10 files changed, 44 insertions, 1 deletions

diff --git a/CHANGES.txt b/CHANGES.txt
index 1b4c178..d542559 100644
--- a/CHANGES.txt
+++ b/CHANGES.txt
@@ -2,6 +2,7 @@
 Revision 0.2.8, released XX-XX-2019
 -----------------------------------
 
+- Improve test routines for modules that use certificate extensions
 - Added RFC7633 providing TLS Features Certificate Extension
 
 Revision 0.2.7, released 09-10-2019
diff --git a/tests/test_rfc3709.py b/tests/test_rfc3709.py
index 56753cc..e115391 100644
--- a/tests/test_rfc3709.py
+++ b/tests/test_rfc3709.py
@@ -52,7 +52,9 @@ Pj22pmfmQi5w21UljqoTj/+lQLkU3wfy5BdVKBwI0GfEA+YL3ctSzPNqAA==
         assert asn1Object.prettyPrint()
         assert der_encoder.encode(asn1Object) == substrate
 
+        extn_list = [ ]
         for extn in asn1Object['tbsCertificate']['extensions']:
+            extn_list.append(extn['extnID'])
 
             if extn['extnID'] == rfc3709.id_pe_logotype:
                 s = extn['extnValue']
@@ -64,6 +66,8 @@ Pj22pmfmQi5w21UljqoTj/+lQLkU3wfy5BdVKBwI0GfEA+YL3ctSzPNqAA==
                 assert ids['mediaType'] == "image/png"

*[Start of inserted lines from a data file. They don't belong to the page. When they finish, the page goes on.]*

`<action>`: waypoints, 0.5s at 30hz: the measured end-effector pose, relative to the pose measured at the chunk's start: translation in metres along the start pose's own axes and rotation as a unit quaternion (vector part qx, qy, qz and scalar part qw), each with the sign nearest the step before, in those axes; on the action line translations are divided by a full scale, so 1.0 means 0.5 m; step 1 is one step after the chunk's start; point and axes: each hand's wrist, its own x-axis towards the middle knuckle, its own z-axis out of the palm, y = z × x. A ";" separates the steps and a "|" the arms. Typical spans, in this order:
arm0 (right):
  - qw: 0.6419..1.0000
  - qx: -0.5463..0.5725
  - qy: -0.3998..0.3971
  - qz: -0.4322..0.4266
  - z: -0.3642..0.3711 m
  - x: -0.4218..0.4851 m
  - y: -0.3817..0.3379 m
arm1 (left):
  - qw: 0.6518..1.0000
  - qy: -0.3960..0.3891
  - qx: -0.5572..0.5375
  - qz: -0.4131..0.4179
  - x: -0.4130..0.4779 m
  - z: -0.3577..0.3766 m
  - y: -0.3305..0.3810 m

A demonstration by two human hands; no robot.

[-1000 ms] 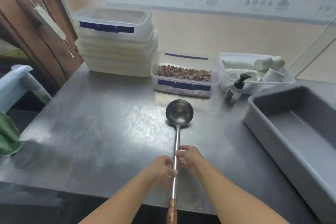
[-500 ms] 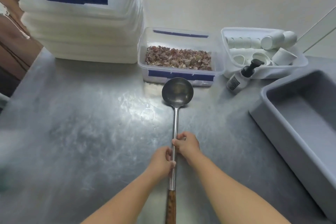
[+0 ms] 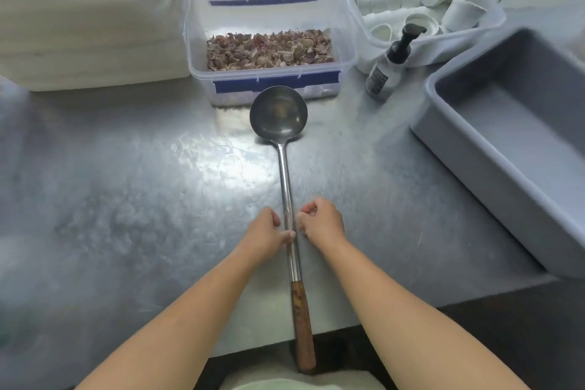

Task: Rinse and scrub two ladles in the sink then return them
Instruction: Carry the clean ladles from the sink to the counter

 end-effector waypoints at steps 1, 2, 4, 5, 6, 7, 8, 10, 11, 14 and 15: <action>1.000 0.007 -0.002 0.003 -0.010 -0.011 0.019 | 1.000 0.019 0.009 0.008 -0.004 -0.007 0.003; 1.000 0.015 -0.003 0.006 -0.025 -0.025 0.039 | 0.999 0.030 0.026 0.020 -0.011 -0.014 0.009; 1.000 0.027 -0.006 0.007 -0.062 -0.057 0.083 | 0.995 0.015 0.088 0.052 -0.032 -0.016 0.029; 1.000 0.028 -0.005 0.006 -0.084 -0.076 0.109 | 0.989 -0.007 0.127 0.074 -0.049 -0.007 0.045; 1.000 0.026 0.002 0.006 -0.109 -0.100 0.135 | 0.979 -0.031 0.173 0.099 -0.068 0.011 0.064; 1.000 0.025 0.012 0.006 -0.135 -0.125 0.163 | 0.965 -0.053 0.221 0.129 -0.088 0.035 0.085; 1.000 0.019 0.023 0.006 -0.161 -0.157 0.192 | 0.948 -0.071 0.266 0.158 -0.109 0.066 0.105; 0.999 0.007 0.051 0.014 -0.210 -0.230 0.263 | 0.912 -0.097 0.339 0.210 -0.157 0.144 0.138; 0.997 0.011 0.073 0.020 -0.234 -0.272 0.308 | 0.893 -0.108 0.368 0.236 -0.186 0.191 0.151; 0.986 0.023 0.150 0.063 -0.290 -0.411 0.468 | 0.819 -0.146 0.455 0.319 -0.298 0.352 0.168; 0.981 0.032 0.171 0.084 -0.302 -0.457 0.522 | 0.789 -0.158 0.482 0.346 -0.339 0.406 0.166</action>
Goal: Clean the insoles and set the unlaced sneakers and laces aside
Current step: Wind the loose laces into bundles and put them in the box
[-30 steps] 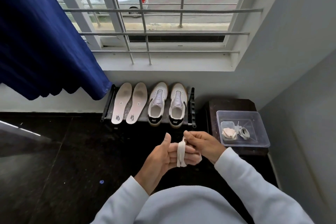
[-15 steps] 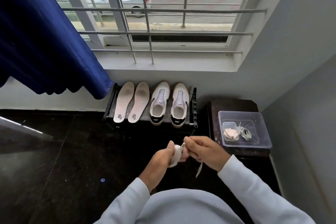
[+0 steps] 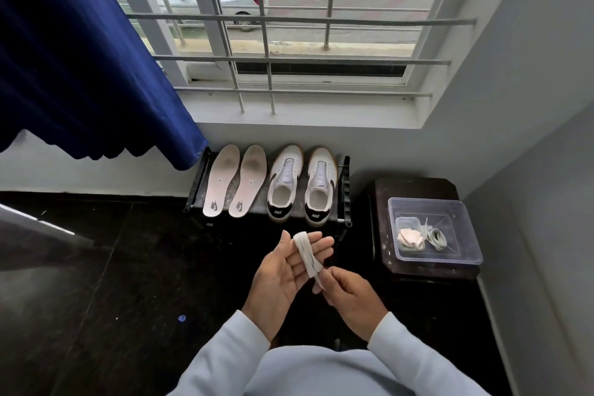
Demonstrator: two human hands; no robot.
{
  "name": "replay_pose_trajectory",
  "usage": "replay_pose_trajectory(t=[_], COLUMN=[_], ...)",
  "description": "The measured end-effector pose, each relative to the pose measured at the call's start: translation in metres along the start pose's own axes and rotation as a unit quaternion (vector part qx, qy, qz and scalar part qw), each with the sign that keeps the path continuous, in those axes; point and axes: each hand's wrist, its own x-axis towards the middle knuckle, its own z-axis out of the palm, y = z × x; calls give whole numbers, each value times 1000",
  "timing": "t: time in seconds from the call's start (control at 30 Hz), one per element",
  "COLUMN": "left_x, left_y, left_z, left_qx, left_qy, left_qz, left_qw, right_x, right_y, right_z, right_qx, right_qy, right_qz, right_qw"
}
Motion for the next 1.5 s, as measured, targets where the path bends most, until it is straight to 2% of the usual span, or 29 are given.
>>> replay_pose_trajectory(t=[0.07,0.17,0.37,0.67,0.9,1.0,1.07,1.17,1.3,1.5], left_x=[1,1,-2,6,18,22,24,31,40,49], left_y=[-2,-7,-10,1,9,12,13,10,1,-22], left_z=[0,-4,-17,-45,-73,-78,-78,-78,-68,-40], left_qx=[-3,70,180,265,289,296,305,326,342,335], left_qy=[31,60,33,-28,-63,-90,-104,-120,-128,-95], left_qz=[16,18,-27,-66,-68,-65,-65,-71,-94,-90], left_qw=[999,996,983,962,953,949,944,935,926,933], right_x=[-8,-13,3,24,27,27,25,20,13,1], right_y=[-7,-21,-38,-37,-32,-30,-32,-35,-32,-16], right_z=[5,7,1,15,44,54,56,57,55,37], right_qx=[-35,-61,-64,-61,-107,-28,68,124,126,66], right_qy=[16,32,87,89,207,207,148,78,145,230], right_qz=[-18,-50,-104,-112,-174,-135,-82,-49,-20,40], right_qw=[999,996,989,988,957,969,983,988,981,970])
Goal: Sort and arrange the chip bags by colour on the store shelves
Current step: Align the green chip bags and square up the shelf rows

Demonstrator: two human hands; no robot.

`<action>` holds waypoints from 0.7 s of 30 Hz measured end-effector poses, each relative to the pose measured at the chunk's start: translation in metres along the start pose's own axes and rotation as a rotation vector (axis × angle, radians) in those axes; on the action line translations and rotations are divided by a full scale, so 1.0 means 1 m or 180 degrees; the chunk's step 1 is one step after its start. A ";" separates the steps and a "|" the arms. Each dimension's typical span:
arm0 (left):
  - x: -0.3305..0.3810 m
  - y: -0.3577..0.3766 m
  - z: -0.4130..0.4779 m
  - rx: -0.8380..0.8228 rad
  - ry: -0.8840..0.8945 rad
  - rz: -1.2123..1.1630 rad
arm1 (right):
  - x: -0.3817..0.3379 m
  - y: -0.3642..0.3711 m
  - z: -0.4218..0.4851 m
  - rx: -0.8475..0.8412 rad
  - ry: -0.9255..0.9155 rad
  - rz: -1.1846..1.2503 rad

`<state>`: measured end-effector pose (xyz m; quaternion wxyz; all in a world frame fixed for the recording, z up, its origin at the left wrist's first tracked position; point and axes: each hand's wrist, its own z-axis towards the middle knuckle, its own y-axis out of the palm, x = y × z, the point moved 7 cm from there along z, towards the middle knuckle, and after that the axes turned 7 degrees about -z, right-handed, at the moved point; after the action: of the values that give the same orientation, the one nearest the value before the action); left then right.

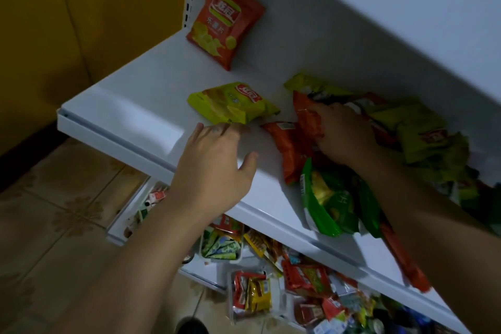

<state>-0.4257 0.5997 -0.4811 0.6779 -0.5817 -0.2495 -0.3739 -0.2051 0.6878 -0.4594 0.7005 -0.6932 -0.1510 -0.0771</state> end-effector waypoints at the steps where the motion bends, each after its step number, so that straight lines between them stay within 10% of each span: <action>1: 0.004 -0.003 0.001 0.0066 0.0032 -0.0017 | 0.003 -0.006 -0.002 0.0194 0.0051 0.0054; 9: 0.004 -0.007 0.000 0.0437 -0.0452 -0.1309 | 0.020 -0.074 -0.032 0.1075 0.0436 0.2418; 14: -0.016 0.002 0.002 0.0279 -0.1547 -0.3209 | -0.044 -0.071 -0.048 -0.0342 -0.0042 0.5406; 21: -0.038 -0.031 -0.015 0.0660 -0.1467 -0.3801 | -0.094 -0.046 -0.059 -0.1148 0.0170 0.6036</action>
<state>-0.4745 0.5918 -0.4943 0.3350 -0.3397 -0.7040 -0.5261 -0.3024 0.6188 -0.4455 0.3578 -0.6222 0.5017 0.4828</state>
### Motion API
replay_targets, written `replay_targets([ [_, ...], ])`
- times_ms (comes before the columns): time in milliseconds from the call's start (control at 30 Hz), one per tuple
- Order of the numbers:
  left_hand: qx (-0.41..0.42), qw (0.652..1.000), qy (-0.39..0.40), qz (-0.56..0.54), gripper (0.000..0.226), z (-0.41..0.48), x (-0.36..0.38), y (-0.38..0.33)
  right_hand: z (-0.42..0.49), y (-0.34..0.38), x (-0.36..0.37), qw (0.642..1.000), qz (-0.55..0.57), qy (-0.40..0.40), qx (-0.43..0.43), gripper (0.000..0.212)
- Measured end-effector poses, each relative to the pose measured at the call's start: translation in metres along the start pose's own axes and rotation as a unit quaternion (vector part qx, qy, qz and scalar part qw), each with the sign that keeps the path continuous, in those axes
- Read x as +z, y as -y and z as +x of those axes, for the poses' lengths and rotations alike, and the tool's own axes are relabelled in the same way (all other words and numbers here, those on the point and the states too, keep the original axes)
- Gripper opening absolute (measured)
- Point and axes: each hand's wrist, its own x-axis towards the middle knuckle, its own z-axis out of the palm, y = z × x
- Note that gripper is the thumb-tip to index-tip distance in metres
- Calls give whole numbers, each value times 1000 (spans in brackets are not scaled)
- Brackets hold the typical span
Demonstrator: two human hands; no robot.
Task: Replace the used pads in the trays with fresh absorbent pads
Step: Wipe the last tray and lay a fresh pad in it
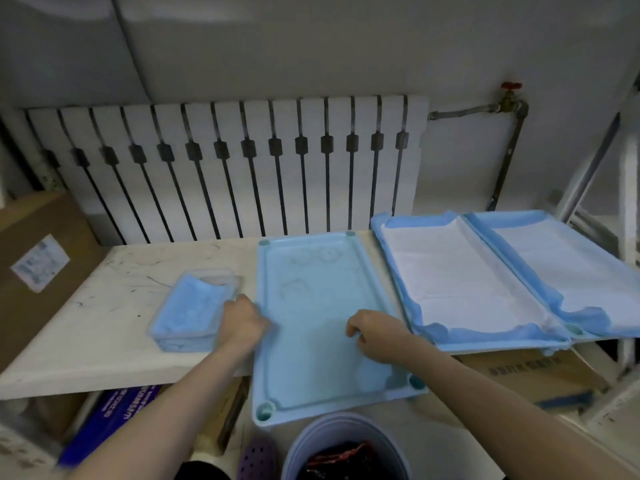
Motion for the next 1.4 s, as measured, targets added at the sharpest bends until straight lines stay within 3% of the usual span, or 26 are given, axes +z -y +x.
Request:
replay_targets([
  [100, 52, 995, -77, -36, 33, 13, -21, 12, 12, 8, 8, 999, -33, -27, 22, 33],
  [200, 28, 992, -110, 57, 28, 25, -47, 34, 23, 18, 12, 996, -63, -49, 38, 29],
  [300, -64, 977, -68, 193, 29, 32, -65, 58, 29, 23, 16, 996, -56, -65, 33, 27],
  [367, -96, 971, -34, 217, 29, 36, -67, 65, 30, 20, 19, 996, -40, -74, 25, 26],
  [633, -111, 954, 82, 266, 5, 55, -60, 51, 33, 14, 24, 996, -23, -91, -5, 22],
  [733, -106, 944, 130, 285, 11, 60, -58, 51, 35, 14, 24, 995, -13, -104, -4, 21],
  [867, -72, 954, 121, 265, 15, 63, -55, 54, 38, 16, 27, 994, -12, -110, 6, 15],
  [967, -61, 970, 90, 219, 31, 64, -52, 62, 40, 17, 26, 995, -20, -93, 19, 15],
  [1133, -71, 995, -39, 63, 15, 62, -57, 68, 41, 25, 23, 996, -44, -68, 35, 17],
  [1267, -67, 984, -147, -73, 12, 42, -84, 36, 41, 39, 14, 996, -32, -44, 73, 15],
  [1333, -65, 963, -130, -228, 5, 32, -95, 13, 45, 55, 11, 993, 51, -68, 77, 22],
  [1400, -110, 897, -16, -428, 11, 14, -103, -10, 42, 81, 1, 969, 216, -98, 63, 17],
])
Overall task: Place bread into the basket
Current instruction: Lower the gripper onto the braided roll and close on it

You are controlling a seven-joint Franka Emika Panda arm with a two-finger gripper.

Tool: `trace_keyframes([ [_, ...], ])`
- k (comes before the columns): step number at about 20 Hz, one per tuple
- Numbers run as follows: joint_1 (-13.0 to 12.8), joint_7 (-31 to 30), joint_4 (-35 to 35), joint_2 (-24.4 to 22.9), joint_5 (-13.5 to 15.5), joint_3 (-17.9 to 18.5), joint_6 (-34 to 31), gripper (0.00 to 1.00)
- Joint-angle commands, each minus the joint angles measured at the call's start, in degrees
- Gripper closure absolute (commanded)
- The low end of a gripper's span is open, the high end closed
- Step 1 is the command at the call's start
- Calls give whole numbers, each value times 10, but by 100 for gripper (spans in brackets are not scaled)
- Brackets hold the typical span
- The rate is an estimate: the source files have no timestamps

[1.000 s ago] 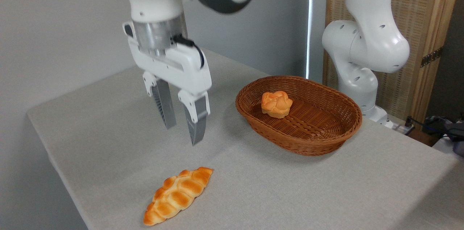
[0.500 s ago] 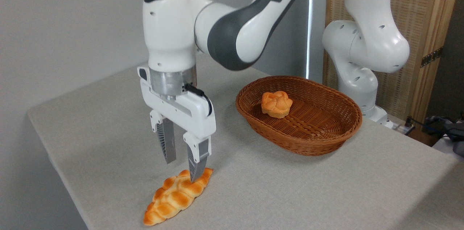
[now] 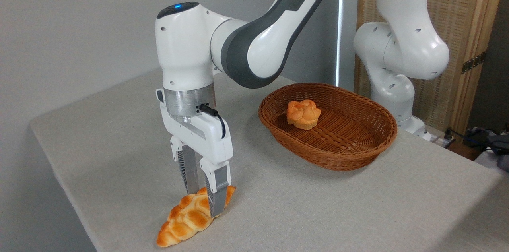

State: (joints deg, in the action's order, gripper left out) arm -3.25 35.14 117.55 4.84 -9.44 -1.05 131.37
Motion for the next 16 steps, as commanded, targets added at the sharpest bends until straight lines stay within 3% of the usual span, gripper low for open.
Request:
trace_keyframes([
  [1, -1, 8, 1, 10, -13, 3, 14, 0],
  [4, -1, 3, 1, 14, -2, 3, 37, 0],
  [5, -1, 5, 1, 20, -2, 3, 44, 8],
  [7, -1, 8, 1, 22, 0, 0, 45, 63],
  [10, -2, 8, 1, 21, -1, -1, 44, 75],
  [16, -2, 8, 1, 21, -1, -1, 44, 75],
])
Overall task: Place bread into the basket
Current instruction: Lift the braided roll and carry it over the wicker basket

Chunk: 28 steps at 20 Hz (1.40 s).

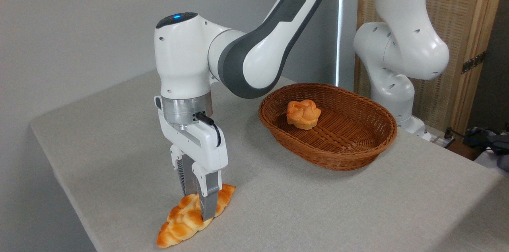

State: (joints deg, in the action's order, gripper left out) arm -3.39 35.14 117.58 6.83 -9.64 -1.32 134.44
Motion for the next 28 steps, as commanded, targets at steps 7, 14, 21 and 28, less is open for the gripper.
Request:
trace_keyframes([
  [7, -2, 8, -4, -25, 10, -3, -44, 93],
  [14, -6, 9, -9, -78, 16, -4, -111, 92],
  [21, 0, 139, -13, -218, 73, 12, -351, 88],
  [28, -29, 171, 132, -381, 74, 21, -443, 79],
])
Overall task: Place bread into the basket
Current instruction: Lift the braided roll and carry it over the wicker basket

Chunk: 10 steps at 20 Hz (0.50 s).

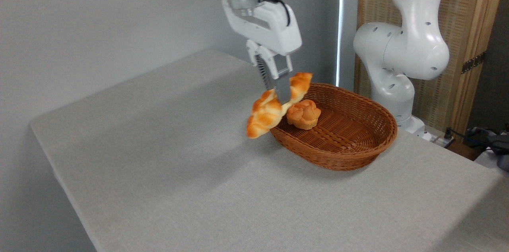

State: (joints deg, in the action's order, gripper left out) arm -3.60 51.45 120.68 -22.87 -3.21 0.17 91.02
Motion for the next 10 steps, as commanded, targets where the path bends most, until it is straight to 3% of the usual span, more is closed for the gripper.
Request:
trace_keyframes([
  [1, -37, 7, 126, -100, 9, 6, -21, 80],
  [4, -65, 7, 162, -122, 8, 9, -50, 80],
  [6, -100, 6, 168, -125, 7, 50, -64, 77],
  [8, -119, 8, 172, -121, -1, 83, -61, 66],
  [9, -118, 8, 177, -118, -2, 90, -55, 53],
  [10, -118, 8, 181, -116, -10, 98, -52, 51],
])
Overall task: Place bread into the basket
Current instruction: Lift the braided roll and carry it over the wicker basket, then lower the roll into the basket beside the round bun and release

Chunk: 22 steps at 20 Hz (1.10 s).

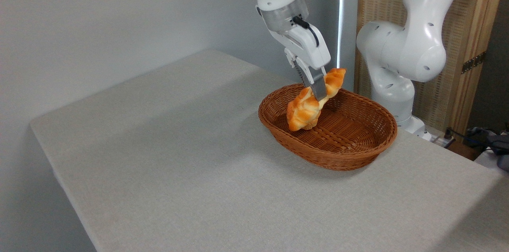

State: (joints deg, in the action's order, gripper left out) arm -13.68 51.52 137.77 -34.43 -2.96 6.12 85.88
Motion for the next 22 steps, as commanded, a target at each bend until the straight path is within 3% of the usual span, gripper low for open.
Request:
trace_keyframes([
  [1, -18, 8, 10, 3, -31, 43, -1, 39],
  [2, -16, 8, 9, 9, -46, 43, -1, 17],
  [3, -14, 8, 8, 10, -54, 43, -1, 1],
  [22, -12, 8, -7, 47, -53, 36, 0, 0],
])
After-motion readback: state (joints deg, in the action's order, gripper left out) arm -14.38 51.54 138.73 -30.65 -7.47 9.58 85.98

                 assert ids['logotypeURI'][0] == "http://www.vigilsec.com/vigilsec_logo.png"
 
+        assert rfc3709.id_pe_logotype in extn_list
+
     def testExtensionsMap(self):
         substrate = pem.readBase64fromText(self.pem_text)
         asn1Object, rest = der_decoder.decode(substrate, asn1Spec=self.asn1Spec)
diff --git a/tests/test_rfc3770.py b/tests/test_rfc3770.py
index 775dc75..df6e0dc 100644
--- a/tests/test_rfc3770.py
+++ b/tests/test_rfc3770.py
@@ -69,7 +69,9 @@ DAlVlhox680Jxy5J8Pkx
         assert spki_alg['algorithm'] == rfc5480.id_ecPublicKey
         assert spki_alg['parameters']['namedCurve'] == rfc5480.secp384r1
 
+        extn_list = [ ]
         for extn in asn1Object['tbsCertificate']['extensions']:
+            extn_list.append(extn['extnID'])
             if extn['extnID'] in rfc5280.certificateExtensionsMap.keys():
                 extnValue, rest = der_decode(extn['extnValue'],
                     asn1Spec=rfc5280.certificateExtensionsMap[extn['extnID']])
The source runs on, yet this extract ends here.